An Econometric Study

The objectives of this paper are to examine the impact of liberalization on trade deficits and current accounts for developing economies. Attempts at liberalization in trade could lead to an increase in imports in the short run and this could cause both trade and current account deficits in countries that adopt rapid liberalization. Liberalization could increase growth rates in the short run and this also could result into higher imports than exports. The study examines the data of 64 developing economies over the period 1970–99 and conducts a panel data study on the relationship between trade balance to GDP percentages with the growth rates controlling for other factors. Similar analysis is conducted using the current account to GDP percentages in the panel data framework. We consider the endogeneity of growth variable and lagged effects through a dynamic structure. We find that higher growth rates in developing economies result in greater trade and current account deficits although the sensitivity of such trade deficits to growth rates is not high.

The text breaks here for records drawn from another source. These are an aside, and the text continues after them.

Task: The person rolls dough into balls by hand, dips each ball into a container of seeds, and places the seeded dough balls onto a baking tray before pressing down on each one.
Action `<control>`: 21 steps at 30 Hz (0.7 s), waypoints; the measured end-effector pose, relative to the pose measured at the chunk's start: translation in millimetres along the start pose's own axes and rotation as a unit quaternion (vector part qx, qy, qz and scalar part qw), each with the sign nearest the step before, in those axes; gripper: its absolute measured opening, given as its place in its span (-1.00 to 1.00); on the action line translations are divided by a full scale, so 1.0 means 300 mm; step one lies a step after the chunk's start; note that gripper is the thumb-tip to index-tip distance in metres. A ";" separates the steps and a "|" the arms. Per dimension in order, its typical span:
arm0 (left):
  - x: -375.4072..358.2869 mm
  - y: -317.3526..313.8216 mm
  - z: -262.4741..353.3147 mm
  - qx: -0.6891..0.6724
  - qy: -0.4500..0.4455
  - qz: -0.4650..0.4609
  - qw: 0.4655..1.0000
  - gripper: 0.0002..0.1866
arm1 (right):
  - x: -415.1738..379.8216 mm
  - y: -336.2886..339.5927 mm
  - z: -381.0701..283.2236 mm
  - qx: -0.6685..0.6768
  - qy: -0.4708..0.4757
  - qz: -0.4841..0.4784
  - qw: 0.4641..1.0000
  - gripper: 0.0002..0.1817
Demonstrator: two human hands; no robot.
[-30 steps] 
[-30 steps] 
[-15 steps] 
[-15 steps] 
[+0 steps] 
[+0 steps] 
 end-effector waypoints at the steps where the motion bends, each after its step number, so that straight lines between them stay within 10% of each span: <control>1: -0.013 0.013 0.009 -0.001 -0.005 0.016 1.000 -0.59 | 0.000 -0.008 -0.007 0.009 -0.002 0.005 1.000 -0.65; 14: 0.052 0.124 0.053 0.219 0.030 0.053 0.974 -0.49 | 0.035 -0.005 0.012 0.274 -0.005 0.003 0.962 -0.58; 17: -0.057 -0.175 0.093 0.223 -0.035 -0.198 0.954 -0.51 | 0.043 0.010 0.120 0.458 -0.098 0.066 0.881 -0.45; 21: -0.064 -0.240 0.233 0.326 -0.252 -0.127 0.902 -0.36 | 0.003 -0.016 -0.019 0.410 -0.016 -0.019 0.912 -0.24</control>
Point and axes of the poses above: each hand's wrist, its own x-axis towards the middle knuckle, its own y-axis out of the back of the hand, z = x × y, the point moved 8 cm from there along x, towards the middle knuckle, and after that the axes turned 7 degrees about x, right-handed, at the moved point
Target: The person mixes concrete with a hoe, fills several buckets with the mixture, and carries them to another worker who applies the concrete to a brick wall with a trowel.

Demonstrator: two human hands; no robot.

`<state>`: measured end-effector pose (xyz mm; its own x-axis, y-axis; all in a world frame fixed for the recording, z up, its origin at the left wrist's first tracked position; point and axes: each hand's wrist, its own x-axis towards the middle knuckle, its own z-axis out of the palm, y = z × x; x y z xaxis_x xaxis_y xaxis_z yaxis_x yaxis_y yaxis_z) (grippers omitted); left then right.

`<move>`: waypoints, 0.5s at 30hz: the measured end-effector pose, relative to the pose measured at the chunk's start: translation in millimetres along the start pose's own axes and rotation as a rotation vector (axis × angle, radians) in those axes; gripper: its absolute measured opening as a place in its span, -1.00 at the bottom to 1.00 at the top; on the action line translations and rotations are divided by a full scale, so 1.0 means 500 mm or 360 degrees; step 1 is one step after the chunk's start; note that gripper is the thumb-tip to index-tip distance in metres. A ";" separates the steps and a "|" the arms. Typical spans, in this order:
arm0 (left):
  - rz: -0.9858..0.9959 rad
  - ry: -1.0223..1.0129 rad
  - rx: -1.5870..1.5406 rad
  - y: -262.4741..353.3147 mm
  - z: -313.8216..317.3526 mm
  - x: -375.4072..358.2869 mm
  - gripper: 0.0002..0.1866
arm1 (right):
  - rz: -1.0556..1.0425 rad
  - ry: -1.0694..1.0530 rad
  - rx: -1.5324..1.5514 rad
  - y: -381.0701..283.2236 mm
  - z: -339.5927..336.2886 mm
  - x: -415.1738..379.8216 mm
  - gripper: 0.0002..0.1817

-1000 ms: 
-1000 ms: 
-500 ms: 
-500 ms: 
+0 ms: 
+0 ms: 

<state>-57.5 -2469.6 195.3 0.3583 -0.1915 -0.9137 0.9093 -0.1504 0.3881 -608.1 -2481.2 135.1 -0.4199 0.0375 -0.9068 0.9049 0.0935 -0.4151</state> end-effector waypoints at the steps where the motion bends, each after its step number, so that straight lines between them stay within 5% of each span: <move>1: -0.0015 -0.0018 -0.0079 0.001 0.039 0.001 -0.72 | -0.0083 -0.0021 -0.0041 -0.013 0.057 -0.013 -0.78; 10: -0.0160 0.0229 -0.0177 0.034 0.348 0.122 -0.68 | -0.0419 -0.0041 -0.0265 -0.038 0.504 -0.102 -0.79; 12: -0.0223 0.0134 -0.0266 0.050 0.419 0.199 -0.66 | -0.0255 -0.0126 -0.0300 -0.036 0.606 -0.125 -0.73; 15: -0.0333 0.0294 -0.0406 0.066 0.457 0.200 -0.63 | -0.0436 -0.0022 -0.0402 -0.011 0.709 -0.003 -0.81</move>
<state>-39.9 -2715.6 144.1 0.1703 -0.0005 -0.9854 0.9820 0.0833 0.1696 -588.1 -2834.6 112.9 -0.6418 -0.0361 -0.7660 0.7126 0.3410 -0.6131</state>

The higher growth rate in developed countries and improvement in income terms of trade of developing economies tends to reduce trade deficits and current account deficits of developing economies. Liberalization on its own has positive impact but combined with income terms of trade yields a negative overall impact on trade balance to GDP percentages. The impact of improvement in terms of trade and the higher growth in developed countries seems to play a greater role in improving trade balances than the corresponding deterioration induced by higher growth in developing economies.